HOW TO COMPLETE THIS TASK
Output must match the data below exactly from its first line through the line that contains "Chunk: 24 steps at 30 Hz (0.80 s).", with no other line.

-------------------------

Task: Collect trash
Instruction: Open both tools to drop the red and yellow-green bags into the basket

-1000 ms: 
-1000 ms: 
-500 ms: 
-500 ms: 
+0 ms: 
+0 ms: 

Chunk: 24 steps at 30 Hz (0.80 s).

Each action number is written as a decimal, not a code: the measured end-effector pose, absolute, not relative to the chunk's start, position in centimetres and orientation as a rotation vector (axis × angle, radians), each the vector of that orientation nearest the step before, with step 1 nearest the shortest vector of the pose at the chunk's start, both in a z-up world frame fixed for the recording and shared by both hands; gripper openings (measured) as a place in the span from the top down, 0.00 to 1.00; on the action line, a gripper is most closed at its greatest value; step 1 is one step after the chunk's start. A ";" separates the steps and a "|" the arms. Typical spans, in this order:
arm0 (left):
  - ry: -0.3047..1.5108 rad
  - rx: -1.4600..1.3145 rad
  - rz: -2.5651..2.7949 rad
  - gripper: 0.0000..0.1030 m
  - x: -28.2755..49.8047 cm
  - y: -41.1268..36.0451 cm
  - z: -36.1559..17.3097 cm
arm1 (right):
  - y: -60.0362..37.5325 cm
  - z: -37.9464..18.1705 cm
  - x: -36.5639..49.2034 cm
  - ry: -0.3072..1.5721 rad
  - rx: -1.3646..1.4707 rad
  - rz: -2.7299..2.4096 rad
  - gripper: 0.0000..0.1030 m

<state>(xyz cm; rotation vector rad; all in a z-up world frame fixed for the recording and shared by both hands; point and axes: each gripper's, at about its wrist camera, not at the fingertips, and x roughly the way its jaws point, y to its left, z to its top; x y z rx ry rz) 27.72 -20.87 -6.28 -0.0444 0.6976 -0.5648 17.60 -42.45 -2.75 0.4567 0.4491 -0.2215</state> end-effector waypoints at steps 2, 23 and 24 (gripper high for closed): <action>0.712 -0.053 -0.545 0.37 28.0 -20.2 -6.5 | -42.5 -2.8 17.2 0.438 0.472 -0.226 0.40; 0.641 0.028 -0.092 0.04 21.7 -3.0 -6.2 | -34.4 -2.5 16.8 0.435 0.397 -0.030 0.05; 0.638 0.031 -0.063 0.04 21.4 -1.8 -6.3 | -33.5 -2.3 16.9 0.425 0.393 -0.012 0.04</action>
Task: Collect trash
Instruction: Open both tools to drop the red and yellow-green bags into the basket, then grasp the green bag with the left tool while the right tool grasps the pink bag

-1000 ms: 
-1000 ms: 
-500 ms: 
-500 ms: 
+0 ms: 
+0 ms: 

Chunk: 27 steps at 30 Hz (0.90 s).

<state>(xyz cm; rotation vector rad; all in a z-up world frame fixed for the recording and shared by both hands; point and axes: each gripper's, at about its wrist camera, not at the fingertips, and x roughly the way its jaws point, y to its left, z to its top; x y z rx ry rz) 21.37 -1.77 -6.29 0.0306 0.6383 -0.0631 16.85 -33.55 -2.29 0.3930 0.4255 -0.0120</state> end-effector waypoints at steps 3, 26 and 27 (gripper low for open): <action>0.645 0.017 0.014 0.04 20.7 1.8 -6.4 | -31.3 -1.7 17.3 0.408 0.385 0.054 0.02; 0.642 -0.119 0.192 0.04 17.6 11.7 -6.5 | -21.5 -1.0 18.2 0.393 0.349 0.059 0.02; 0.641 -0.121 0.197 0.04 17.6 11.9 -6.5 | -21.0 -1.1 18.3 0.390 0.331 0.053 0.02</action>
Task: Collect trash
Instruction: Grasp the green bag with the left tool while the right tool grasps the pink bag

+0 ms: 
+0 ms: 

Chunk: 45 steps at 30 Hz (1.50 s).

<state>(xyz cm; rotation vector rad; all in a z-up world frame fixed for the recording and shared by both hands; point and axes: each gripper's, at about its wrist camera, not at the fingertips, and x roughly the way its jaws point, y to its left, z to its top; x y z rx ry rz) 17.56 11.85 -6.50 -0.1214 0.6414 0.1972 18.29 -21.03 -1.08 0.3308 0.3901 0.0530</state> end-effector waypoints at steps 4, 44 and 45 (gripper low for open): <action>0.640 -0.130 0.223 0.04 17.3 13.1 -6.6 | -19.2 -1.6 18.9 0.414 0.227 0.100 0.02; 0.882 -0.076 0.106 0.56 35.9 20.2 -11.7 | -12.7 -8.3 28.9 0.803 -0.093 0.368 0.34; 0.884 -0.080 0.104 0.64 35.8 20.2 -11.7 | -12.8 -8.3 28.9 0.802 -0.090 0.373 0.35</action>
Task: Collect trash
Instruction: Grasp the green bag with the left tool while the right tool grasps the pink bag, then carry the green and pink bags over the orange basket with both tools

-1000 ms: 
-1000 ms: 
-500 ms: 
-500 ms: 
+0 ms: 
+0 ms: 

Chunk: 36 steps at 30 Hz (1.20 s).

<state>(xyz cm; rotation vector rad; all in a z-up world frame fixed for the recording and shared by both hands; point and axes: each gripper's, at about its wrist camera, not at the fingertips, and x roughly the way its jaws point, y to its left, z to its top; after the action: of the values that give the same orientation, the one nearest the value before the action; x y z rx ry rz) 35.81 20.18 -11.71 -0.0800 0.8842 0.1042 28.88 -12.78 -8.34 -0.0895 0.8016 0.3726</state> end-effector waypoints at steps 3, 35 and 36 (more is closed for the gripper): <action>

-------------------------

REPLY TO THE EXERCISE
Task: Collect trash
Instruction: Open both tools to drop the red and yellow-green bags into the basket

-1000 ms: 
-1000 ms: 
-500 ms: 
-500 ms: 
+0 ms: 
+0 ms: 

Chunk: 24 steps at 30 Hz (0.80 s).

The exercise closes with this answer.